EXERCISE AIM: Filter the listing below down to the lines containing the word "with".

(GIVEN INFORMATION begins)

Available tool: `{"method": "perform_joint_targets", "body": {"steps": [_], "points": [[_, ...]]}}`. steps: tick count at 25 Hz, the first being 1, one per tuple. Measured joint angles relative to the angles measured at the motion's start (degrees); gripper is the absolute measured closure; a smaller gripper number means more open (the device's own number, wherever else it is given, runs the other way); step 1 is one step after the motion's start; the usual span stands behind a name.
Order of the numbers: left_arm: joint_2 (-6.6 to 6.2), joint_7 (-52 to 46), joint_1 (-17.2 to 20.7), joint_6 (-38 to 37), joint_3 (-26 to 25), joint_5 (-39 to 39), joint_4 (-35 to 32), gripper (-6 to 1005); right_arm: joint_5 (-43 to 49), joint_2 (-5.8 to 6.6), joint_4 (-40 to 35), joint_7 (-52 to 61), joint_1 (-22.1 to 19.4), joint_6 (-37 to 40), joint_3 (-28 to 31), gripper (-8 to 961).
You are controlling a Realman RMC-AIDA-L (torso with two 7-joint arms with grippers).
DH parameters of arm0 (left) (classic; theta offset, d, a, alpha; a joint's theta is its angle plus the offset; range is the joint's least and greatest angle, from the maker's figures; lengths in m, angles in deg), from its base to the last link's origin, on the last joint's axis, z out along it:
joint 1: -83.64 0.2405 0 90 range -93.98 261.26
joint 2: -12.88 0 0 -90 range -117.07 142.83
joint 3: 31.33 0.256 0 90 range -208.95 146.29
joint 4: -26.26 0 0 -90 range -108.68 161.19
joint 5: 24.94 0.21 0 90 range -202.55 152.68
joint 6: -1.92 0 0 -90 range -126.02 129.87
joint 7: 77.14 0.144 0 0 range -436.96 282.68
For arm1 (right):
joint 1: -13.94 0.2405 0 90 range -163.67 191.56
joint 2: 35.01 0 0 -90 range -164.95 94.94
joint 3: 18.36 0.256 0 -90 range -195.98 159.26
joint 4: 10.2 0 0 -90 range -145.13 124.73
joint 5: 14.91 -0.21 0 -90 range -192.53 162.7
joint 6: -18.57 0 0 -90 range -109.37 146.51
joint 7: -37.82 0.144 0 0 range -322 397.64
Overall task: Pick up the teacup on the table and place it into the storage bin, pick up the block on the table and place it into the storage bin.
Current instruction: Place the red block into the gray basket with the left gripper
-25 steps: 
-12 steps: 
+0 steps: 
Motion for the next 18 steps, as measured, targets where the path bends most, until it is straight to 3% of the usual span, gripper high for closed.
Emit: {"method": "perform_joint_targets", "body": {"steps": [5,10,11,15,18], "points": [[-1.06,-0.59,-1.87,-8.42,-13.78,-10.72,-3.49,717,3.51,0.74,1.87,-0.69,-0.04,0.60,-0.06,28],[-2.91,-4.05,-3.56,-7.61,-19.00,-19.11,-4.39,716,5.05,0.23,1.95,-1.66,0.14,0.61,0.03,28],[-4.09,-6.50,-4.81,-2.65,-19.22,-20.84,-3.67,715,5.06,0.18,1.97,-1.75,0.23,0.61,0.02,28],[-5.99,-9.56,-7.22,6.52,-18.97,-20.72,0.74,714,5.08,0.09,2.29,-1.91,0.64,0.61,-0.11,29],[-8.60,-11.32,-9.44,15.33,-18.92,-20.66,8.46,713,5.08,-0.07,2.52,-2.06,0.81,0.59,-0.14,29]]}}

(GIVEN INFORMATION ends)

SOLUTION:
You are controlling a Realman RMC-AIDA-L (torso with two 7-joint arms with grippers).
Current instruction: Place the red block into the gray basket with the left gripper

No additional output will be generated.